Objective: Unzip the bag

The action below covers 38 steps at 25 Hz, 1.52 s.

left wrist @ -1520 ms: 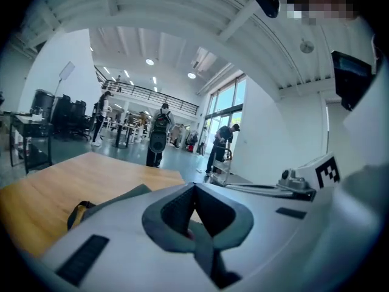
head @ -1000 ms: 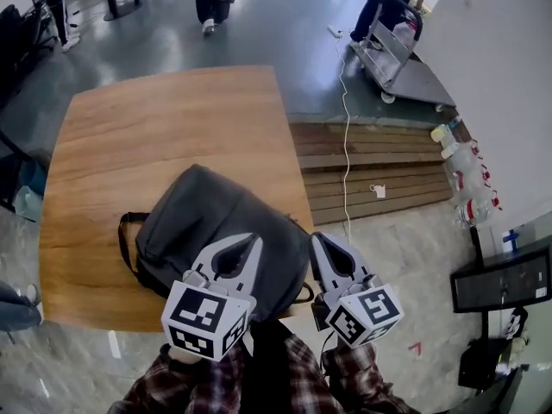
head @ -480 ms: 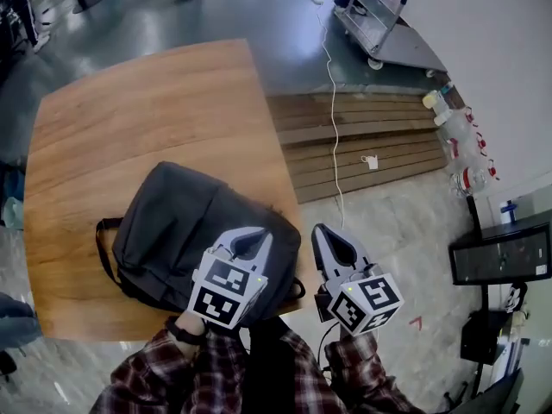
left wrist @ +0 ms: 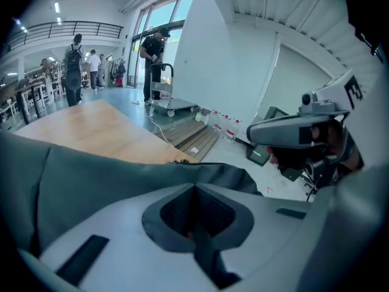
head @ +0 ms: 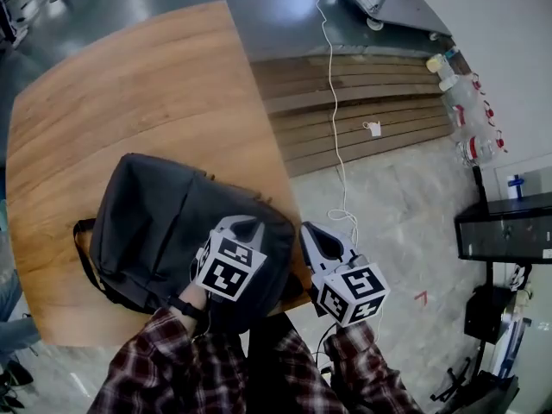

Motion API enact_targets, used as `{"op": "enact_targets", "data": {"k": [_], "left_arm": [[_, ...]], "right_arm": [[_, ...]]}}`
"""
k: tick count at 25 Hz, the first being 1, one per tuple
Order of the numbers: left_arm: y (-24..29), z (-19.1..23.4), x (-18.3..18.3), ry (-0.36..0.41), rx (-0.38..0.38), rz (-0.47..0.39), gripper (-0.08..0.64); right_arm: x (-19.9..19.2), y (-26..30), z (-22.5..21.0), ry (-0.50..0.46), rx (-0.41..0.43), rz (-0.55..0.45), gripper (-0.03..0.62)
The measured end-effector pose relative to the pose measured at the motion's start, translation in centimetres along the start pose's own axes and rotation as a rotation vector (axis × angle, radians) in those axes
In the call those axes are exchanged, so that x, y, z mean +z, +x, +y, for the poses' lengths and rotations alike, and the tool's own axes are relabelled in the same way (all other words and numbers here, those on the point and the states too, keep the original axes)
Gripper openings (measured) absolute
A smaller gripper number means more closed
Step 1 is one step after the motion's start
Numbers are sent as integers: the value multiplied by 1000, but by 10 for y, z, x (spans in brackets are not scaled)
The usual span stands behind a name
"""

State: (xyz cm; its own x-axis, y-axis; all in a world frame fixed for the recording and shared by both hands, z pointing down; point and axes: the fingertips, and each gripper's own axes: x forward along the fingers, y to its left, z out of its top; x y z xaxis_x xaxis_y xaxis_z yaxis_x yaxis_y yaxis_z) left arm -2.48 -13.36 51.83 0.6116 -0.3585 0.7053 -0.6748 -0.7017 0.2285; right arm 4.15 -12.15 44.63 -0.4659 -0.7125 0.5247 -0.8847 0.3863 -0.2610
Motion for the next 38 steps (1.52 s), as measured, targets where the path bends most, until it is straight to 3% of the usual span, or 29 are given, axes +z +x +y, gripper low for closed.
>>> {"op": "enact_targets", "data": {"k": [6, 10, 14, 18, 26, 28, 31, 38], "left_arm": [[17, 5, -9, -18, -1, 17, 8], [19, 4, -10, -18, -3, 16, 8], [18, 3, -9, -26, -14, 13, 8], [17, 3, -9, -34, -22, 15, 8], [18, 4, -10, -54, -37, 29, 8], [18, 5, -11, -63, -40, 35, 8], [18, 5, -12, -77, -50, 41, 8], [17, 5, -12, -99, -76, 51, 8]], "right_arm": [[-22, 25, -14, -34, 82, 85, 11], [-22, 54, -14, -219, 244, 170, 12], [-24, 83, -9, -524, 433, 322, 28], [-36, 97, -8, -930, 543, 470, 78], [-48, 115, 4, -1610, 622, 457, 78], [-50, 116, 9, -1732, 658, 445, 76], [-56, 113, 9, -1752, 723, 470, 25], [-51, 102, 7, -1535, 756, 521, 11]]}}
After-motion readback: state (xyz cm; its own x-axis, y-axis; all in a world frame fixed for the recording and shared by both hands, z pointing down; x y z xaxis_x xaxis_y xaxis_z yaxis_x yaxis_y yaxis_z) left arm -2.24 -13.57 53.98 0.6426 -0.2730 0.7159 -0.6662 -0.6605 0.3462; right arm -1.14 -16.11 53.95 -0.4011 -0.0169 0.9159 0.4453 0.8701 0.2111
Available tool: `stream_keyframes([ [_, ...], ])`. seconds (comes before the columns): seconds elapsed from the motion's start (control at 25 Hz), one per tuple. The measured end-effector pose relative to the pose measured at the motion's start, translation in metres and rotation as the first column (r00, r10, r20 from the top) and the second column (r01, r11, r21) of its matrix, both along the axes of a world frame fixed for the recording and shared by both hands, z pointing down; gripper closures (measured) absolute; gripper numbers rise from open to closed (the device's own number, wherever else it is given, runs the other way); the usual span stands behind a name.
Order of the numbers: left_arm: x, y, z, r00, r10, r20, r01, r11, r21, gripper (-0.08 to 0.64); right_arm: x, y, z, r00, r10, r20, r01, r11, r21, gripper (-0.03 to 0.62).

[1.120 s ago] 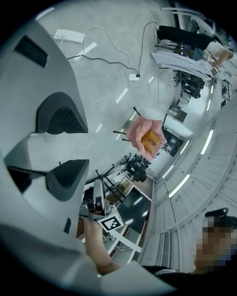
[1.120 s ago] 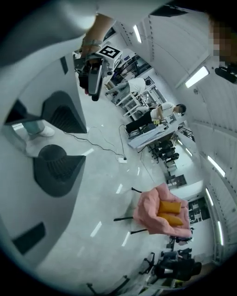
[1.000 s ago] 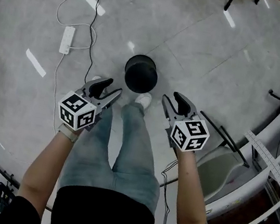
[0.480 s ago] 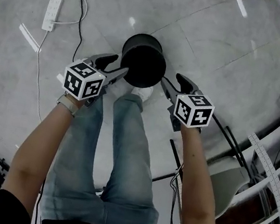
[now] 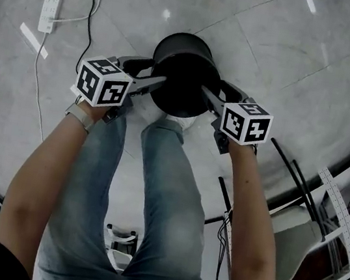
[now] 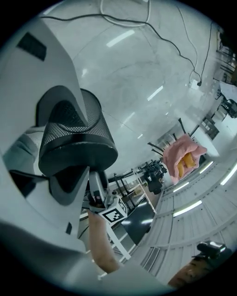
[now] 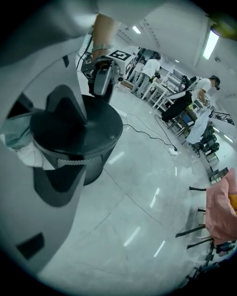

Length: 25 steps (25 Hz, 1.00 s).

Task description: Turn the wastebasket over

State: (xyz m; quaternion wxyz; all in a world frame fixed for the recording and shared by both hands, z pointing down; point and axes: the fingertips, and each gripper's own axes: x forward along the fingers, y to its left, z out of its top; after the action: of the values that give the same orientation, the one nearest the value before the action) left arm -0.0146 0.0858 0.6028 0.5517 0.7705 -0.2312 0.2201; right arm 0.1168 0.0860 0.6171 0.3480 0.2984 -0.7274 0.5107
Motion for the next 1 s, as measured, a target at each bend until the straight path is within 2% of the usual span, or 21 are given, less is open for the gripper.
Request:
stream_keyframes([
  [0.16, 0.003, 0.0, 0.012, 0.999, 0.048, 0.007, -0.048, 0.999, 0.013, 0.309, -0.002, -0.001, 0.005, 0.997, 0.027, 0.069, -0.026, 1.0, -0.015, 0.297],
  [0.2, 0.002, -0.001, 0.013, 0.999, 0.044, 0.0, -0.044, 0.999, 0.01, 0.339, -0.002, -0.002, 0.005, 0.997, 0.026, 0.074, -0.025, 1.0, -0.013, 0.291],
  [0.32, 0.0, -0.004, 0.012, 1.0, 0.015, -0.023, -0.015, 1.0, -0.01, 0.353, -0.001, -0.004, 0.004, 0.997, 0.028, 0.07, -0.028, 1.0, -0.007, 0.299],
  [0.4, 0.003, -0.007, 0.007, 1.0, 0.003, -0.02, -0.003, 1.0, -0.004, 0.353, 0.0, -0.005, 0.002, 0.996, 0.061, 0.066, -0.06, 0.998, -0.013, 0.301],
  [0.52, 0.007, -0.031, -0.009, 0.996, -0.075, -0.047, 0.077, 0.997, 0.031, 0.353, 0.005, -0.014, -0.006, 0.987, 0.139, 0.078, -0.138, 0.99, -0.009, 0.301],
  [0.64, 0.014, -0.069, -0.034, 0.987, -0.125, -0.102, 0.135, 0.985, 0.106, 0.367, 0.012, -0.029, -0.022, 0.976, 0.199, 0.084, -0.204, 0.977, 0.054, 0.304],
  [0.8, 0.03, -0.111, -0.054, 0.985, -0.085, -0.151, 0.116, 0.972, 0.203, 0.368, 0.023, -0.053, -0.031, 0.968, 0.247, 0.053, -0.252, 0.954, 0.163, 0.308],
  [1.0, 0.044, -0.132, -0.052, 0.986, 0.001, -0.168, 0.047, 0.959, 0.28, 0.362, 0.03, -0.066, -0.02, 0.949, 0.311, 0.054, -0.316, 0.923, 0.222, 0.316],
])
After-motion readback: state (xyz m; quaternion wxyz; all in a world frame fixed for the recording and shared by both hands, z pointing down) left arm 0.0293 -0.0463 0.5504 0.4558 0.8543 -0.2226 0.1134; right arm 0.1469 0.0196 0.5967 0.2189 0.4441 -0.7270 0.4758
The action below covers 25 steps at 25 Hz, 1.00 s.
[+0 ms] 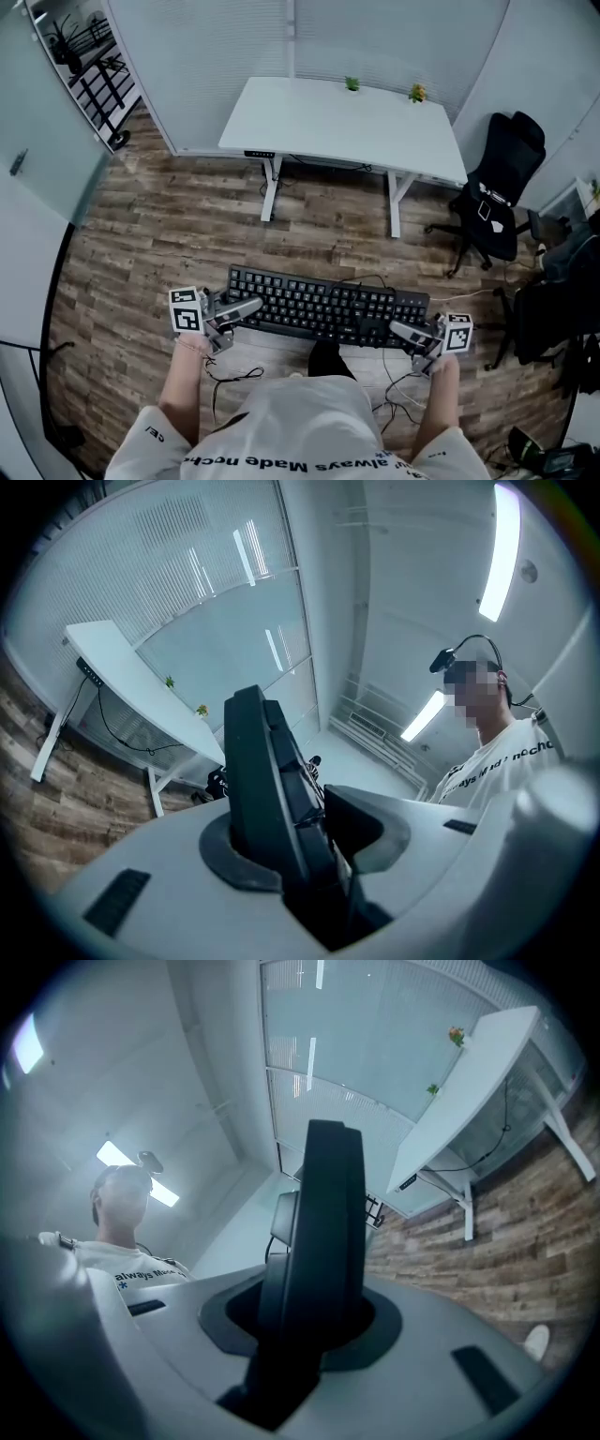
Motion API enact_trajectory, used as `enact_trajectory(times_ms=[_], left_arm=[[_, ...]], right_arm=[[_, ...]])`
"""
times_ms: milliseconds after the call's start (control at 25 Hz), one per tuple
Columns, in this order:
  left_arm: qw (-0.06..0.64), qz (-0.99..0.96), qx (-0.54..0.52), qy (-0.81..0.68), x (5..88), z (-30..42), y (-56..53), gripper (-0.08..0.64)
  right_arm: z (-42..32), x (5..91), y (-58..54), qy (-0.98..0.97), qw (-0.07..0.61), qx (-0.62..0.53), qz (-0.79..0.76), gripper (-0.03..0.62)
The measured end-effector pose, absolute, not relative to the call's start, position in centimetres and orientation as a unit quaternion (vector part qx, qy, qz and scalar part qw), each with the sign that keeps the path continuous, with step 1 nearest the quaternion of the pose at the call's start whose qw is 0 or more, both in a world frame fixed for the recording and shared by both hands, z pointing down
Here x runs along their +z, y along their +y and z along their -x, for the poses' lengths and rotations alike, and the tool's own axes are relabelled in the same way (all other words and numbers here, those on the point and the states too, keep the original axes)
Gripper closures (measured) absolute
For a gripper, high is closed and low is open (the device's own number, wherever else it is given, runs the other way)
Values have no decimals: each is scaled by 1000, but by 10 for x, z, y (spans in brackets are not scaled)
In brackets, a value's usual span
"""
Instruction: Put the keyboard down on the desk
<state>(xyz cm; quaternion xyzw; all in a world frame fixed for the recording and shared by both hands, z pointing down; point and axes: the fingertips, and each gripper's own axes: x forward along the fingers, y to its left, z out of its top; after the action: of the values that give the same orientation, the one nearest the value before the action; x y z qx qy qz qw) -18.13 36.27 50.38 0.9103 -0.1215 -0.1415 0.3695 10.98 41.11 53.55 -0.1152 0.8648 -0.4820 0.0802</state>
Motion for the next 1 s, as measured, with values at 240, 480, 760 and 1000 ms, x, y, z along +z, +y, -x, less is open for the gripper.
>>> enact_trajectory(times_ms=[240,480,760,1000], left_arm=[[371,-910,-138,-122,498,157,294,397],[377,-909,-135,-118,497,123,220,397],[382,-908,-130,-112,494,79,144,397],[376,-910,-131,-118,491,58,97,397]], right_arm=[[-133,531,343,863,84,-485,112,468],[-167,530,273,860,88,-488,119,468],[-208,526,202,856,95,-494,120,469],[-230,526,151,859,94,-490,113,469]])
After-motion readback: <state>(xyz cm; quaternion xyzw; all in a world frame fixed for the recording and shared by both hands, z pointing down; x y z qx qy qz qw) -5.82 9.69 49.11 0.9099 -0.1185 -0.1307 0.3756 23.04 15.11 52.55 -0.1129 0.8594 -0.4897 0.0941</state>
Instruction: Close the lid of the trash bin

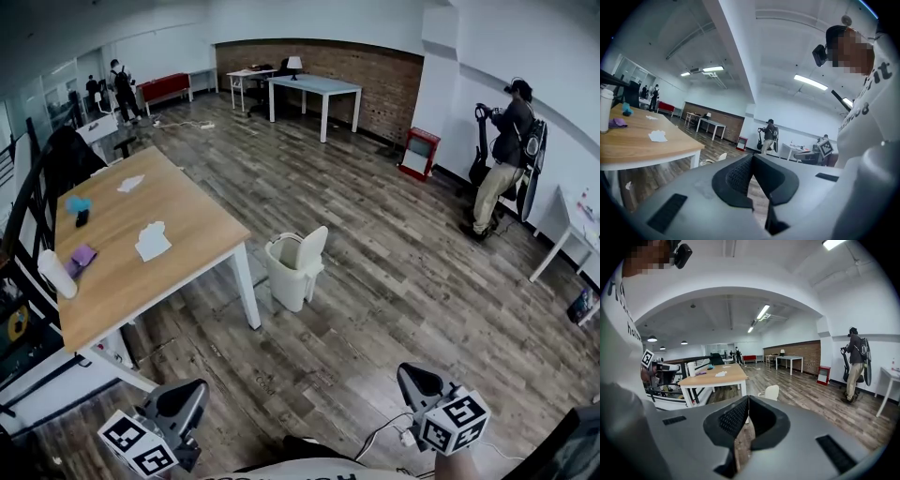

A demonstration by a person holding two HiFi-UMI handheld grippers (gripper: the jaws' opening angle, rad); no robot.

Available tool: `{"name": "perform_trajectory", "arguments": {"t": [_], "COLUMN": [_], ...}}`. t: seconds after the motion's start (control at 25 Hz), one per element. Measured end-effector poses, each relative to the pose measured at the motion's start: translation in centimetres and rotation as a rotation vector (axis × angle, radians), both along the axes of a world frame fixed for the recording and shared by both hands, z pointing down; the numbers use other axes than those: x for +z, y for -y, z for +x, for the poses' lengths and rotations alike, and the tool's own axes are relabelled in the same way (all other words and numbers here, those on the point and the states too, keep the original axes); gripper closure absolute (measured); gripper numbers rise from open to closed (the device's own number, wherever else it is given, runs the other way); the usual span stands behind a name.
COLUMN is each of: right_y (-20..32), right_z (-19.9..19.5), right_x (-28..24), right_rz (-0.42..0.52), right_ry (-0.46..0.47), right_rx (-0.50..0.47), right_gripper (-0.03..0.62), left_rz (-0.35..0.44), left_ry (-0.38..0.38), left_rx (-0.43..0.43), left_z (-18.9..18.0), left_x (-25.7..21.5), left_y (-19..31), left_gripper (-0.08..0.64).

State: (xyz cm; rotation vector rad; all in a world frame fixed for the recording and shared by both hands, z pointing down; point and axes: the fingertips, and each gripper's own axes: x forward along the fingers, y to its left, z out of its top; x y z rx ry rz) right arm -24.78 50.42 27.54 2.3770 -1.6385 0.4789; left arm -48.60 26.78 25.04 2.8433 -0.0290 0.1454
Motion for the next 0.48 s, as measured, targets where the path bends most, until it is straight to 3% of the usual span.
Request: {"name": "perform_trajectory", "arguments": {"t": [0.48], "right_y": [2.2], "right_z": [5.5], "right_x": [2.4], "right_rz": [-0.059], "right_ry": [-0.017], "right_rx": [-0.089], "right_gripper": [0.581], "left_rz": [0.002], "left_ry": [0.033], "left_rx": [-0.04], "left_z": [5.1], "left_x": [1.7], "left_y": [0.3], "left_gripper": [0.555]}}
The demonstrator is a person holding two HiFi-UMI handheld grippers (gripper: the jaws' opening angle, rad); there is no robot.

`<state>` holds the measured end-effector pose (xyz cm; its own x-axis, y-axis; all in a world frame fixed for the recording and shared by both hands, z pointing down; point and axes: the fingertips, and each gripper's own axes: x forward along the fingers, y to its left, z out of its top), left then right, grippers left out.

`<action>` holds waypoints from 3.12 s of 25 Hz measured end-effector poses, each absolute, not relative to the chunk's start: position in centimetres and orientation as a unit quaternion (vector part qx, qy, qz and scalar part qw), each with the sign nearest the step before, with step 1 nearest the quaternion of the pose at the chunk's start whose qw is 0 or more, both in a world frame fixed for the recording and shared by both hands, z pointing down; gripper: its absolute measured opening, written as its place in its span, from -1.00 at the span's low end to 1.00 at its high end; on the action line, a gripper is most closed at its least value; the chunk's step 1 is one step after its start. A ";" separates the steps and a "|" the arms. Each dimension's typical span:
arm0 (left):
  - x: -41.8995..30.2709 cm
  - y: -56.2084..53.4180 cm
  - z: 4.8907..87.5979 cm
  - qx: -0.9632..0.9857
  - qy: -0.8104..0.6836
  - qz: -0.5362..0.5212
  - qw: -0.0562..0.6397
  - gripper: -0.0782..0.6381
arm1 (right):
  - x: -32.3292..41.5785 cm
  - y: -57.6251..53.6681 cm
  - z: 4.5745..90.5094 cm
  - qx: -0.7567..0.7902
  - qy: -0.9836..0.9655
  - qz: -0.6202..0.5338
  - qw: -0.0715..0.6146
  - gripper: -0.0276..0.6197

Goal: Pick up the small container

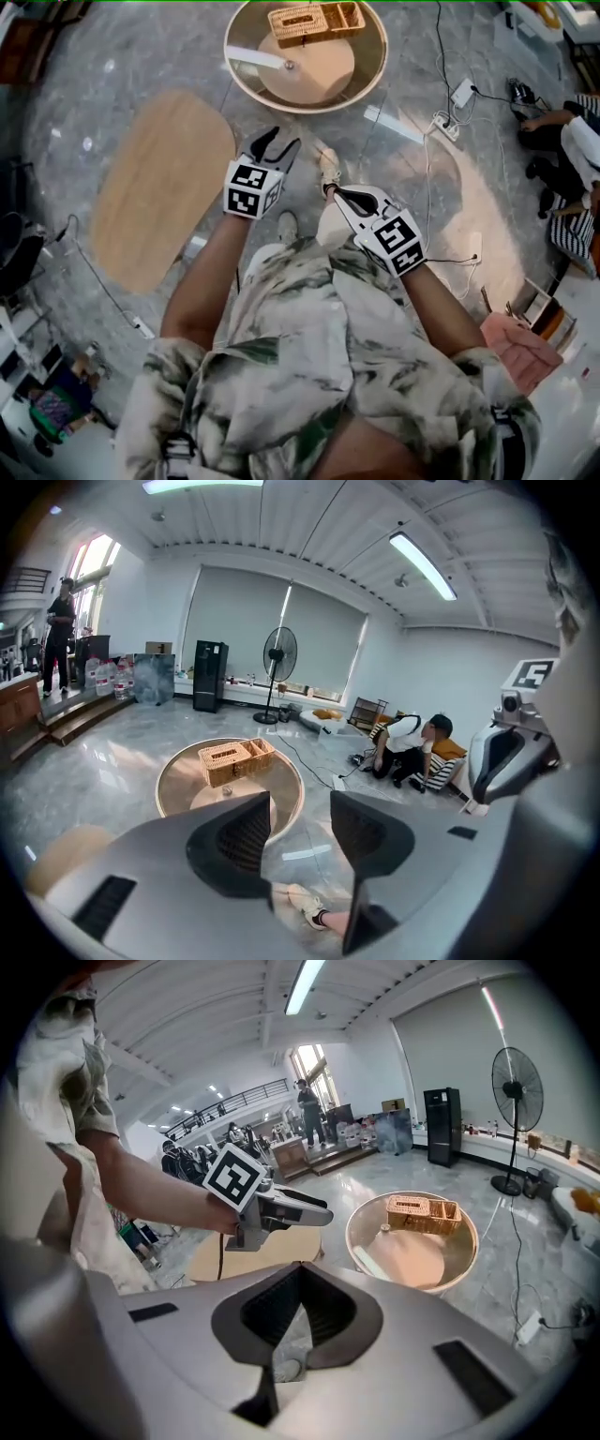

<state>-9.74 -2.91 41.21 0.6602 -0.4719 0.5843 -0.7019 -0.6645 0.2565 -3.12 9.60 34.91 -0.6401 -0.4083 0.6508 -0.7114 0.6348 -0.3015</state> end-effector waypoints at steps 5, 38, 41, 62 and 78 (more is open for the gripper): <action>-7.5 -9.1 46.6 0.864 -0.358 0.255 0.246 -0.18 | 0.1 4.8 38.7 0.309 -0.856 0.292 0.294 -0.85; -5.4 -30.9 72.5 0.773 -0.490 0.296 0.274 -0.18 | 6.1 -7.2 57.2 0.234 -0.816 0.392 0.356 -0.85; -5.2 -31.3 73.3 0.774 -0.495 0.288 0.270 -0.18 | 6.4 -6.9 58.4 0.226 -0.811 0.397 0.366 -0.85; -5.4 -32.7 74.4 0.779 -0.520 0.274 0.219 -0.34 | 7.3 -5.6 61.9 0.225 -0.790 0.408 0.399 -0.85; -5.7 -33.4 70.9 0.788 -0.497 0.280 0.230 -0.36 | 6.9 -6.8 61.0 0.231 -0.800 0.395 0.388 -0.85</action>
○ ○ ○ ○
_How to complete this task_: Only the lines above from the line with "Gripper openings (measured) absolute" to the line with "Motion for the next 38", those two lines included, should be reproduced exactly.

_Solution_:
Gripper openings (measured) absolute
A smaller gripper number means more closed
Step 1 is one step after the motion's start
Numbers are sent as integers: the value multiplied by 1000, but by 10 for y, z, x (spans in brackets are not scaled)
The usual span stands behind a name
"""

State: (xyz cm; its own x-axis, y-axis; all in a world frame fixed for the recording and shared by both hands, z pointing down; point and axes: the fingertips, and each gripper's own axes: x forward along the fingers, y to its left, z out of its top; x y z xaxis_x xaxis_y xaxis_z yaxis_x yaxis_y yaxis_z) left arm -2.48 -13.36 51.83 0.6116 -0.3585 0.7053 -0.6748 -0.7017 0.2285; right arm 4.15 -12.15 44.63 -0.4659 -0.7125 0.5247 -0.8847 0.3863 -0.2610
Motion for the next 38 steps (1.52 s), as measured, targets where the path bends most, until it is straight to 3% of the usual span, or 29 are given, axes +z +x +y, gripper low for closed.

The output has been completed.